La Cour des comptes tire la sonnette d’alarme : la Sécurité sociale française pourrait faire face à une crise financière profonde avec un risque de défaut de paiement dès 2027. Selon le rapport annuel sur l’application des lois de financement de la Sécurité sociale, la situation actuelle est jugée critique et inquiétante, menaçant la stabilité financière de cet organisme central.
Une situation financière désastreuse
En 2024, le déficit de la Sécurité sociale a atteint 15,3 milliards d’euros, marquant une augmentation significative par rapport aux 10,5 milliards de l’année précédente. Ce déficit ne semble pas être un événement isolé mais plutôt le début d’une spirale négative qui pourrait creuser l’écart jusqu’à 24,1 milliards d’ici 2028. Cette situation, qualifiée de « hors de contrôle » par les experts, soulève des questions sur l’efficacité de la gouvernance actuelle.
Les prévisions budgétaires qui ont soutenu la planification financière de la Sécurité sociale se sont avérées « peu réalistes ». En effet, les recettes ont été inférieures aux attentes de 7,7 milliards d’euros tandis que les dépenses ont dépassé les prévisions de 1,1 milliard. La capacité de l’Assurance maladie à maintenir ses objectifs de dépense est jugée « fragile », nécessitant des mesures d’économie urgentes.
L’avenir incertain de la Cades
Créée pour résorber les dettes de la Sécurité sociale, la Caisse d’amortissement de la dette sociale (Cades) se trouve elle-même en difficulté. Le rapport de la Cour indique que, dès 2025, le déficit dépassera la capacité annuelle de financement de la Cades, rendant sa mission de plus en plus complexe. Historiquement conçue pour disparaître en 2009, la Cades a vu sa fin prolongée jusqu’en 2033, mais sans renflouement, sa capacité à absorber de nouveaux déficits est compromise.

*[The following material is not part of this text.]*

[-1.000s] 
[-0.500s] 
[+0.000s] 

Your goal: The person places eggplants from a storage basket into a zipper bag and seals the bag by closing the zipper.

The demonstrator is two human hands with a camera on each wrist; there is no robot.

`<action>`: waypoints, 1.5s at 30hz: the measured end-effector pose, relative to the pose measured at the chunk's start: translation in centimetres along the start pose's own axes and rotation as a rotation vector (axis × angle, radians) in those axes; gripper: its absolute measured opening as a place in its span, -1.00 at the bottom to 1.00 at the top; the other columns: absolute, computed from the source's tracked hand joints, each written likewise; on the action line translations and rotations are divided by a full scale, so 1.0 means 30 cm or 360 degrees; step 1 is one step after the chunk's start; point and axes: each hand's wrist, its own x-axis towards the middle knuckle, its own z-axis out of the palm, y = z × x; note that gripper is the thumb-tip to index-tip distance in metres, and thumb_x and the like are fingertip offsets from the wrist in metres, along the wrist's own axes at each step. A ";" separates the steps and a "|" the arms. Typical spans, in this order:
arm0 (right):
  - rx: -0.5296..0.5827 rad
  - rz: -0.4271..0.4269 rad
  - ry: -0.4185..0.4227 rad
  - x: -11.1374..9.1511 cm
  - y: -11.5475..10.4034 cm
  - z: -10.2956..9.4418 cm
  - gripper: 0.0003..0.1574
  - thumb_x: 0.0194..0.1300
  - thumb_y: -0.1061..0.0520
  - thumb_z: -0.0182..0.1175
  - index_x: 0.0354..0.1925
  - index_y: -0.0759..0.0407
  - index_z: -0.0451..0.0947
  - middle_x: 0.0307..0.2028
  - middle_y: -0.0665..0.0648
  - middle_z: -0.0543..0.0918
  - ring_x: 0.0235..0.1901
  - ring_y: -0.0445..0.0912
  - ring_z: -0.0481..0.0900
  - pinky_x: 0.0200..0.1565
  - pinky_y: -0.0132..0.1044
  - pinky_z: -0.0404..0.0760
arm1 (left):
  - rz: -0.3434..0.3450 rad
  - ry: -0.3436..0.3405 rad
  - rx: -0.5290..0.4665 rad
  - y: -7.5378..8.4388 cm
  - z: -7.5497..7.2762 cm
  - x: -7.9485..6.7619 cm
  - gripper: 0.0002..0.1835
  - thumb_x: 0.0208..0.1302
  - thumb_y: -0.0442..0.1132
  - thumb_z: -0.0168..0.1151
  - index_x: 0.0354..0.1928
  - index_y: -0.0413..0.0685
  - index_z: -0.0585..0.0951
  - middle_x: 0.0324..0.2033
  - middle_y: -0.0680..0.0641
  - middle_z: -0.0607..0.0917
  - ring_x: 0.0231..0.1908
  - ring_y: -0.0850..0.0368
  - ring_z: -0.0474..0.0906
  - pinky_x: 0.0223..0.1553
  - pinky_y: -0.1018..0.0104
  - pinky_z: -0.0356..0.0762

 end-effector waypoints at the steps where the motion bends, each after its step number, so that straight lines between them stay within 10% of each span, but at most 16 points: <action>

Avec la Cades à bout de souffle, l’Agence centrale des organismes de sécurité sociale (Acoss) serait contrainte de reprendre une partie de la dette. En 2025, cet organisme pourrait se retrouver avec plus de 41 milliards d’euros de dette, et potentiellement jusqu’à trois fois plus en 2028. Cette transition pose de nombreuses questions, notamment sur la capacité de l’Acoss à emprunter à court terme dans un marché déjà saturé.
Quels scénarios pour éviter la faillite ?
Face à la possibilité d’un krach social, la Cour des comptes examine plusieurs options. L’allongement de la durée de vie de la Cades au-delà de 2033 pourrait décharger temporairement la pression, mais nécessiterait une législation complexe difficile à faire passer. Une autre solution serait de doter la Cades de ressources supplémentaires, impliquant une augmentation des prélèvements obligatoires, une solution politiquement délicate.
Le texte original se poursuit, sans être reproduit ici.